42.96 lbs might be a little too much in top middle. I’d raise the bar to at least 30" to reduce the strain on the motors.
Okay sounds good. I did have an idea… instead of getting 2 new piece of chain (expensive where i live) could I use 800mm of 4mm stainless rigging wire (i have heaps leftover from when i put my mast up on my boat) its got a breaking strain of near 1000kg and is super flexible and doesn’t stretch. So I was thinking i could crimp it to the end of the chain and then connect it to the sled? Since this bit will never go through the gear anyway? For the distance measurement ill just cable tie the 2 chains together over say 10 links so I get the length then cut the cable ties once done? Thanks
Ok thanks for the input, does this look better? Is a minimum static force of 9.68 going to be enough to allow cutting in the bottom corners? I do need to use a full sheet at times.

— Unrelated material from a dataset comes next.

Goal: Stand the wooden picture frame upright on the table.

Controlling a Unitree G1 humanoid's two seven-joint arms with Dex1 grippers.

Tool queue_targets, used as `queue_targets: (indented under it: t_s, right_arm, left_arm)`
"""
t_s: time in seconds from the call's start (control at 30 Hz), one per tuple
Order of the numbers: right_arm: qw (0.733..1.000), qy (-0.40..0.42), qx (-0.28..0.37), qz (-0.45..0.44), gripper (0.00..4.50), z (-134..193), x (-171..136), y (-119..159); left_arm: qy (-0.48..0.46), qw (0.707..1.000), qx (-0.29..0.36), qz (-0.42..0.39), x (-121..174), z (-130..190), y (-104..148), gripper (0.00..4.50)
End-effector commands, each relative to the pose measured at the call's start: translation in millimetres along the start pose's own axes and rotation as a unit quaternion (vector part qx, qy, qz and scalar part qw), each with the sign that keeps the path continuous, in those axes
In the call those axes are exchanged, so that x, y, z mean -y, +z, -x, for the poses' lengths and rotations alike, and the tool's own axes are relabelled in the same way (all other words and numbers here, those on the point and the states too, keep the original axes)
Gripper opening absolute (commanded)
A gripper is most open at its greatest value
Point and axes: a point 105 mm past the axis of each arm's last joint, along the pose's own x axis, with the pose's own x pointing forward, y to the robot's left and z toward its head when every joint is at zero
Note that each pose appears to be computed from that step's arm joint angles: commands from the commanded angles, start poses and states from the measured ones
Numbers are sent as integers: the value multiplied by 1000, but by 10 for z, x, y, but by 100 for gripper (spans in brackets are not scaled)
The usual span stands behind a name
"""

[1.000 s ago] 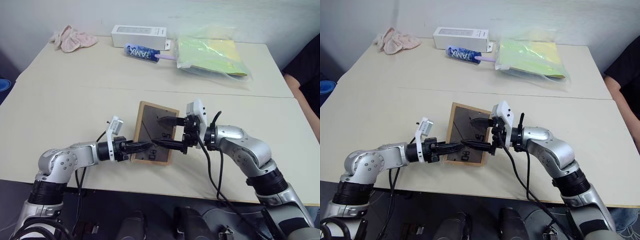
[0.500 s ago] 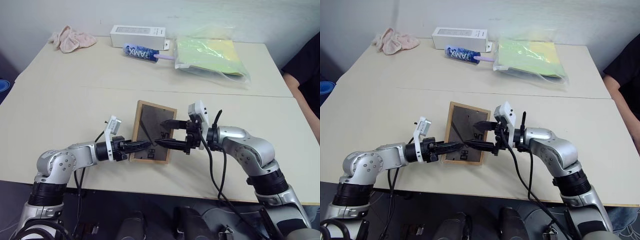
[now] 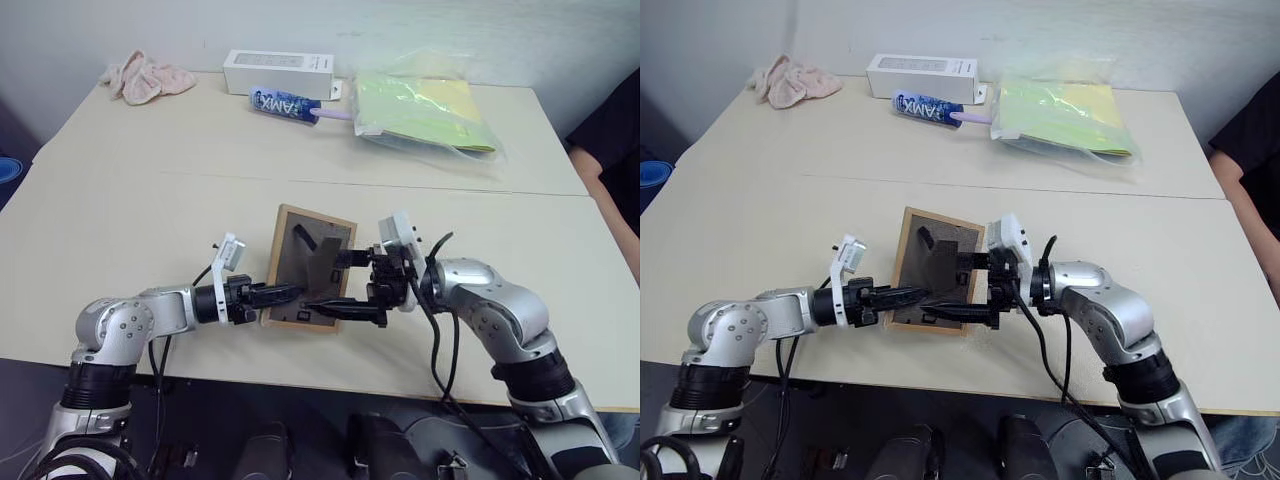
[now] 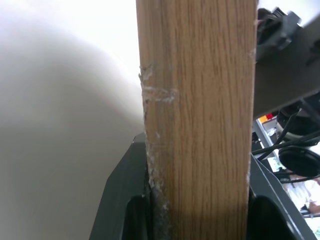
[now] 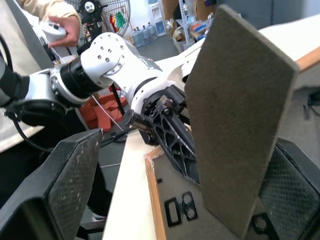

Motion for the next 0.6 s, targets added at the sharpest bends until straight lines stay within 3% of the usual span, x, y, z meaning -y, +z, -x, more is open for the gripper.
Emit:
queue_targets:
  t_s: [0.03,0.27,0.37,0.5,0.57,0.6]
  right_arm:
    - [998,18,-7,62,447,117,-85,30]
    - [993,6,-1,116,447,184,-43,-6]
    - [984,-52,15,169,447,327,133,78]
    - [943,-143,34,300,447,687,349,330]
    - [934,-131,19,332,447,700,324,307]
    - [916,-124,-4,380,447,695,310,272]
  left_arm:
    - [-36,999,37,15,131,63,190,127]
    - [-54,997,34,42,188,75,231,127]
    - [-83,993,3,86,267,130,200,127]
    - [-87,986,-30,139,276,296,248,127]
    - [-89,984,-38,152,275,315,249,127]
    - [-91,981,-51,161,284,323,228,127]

Ok thanks. @Metalmaslow what do you think about using a short length of cable to extend my current chains? The stock chains are 3353mm and I need 3800/4000mm so its not much extra. I’ve checked and it’ll be at least that distance from the motor to the corner of the panel so it should work? I’ll get a joining link so I can use the 2 chains together to measure the top beam. It should work?
I would worry about stretch in the cable ties.
If you can make it so that the length of the cable doesn’t change beteen 10 and
40 pounds of tension, this would work. But loops of cables may elongate, wire
ties may flex.
any change in length cn translate into 2x that amount of position error.
the limits in the bottom corners are:
the tension on the slack side of the chain (if there is more tension on the
slack side, the gear backlach translates into error)
how much friction does your sled have against the workpiece (the force
provided by gravity is tension modified by chain and frame angle), the more
friction, the more force you need.
how fast are you trying to move, the slower you move, the more likely the
available force will move the sled correctly. (but slower cutting will generate
so unfortunantly there’s no ay of giving a difinitive answer to your question.
There are people producting acceptable cuts to them with the stock setup.
Also when cutting near the side and bottom edges, the Z balance of the sled
becomes a factor. you need support below the workpiece as the bricks unbalance
the sled, and you need at least a couple inches of support beyond the side of
measuring the top beam via chain was a good thought (I’m the one who suggested
it ) but in practice we have enough error in the chain length (aka chain
stretch) that the current number produced isn’t useful, you are better off using
a class 1 or class 2 tape measure to get the distance.
Ideally we should get both measurements and use the tape measure version for the
motor disance, and then use the chain measurement to get an estimate of the
chain stretch by looking at how much shorter the chain measurement is than the
Thanks for that ive use copper crimps now and the loops are snug on the cotter pins and on the chain. See attached I think itll work? I’m about to cut the calibration cuts now
thanks for that information also! My sled has no bricks its a stainless steel base with a linear rail z axis so it has more weight in the bottom already. I’m definitely going to get some teflon for the bottom of the sled as well. I’m just cutting the calibration cuts now and even on the first run I can see that in the bottom corners the cuts are way more straight than the old ones were so i thin its working!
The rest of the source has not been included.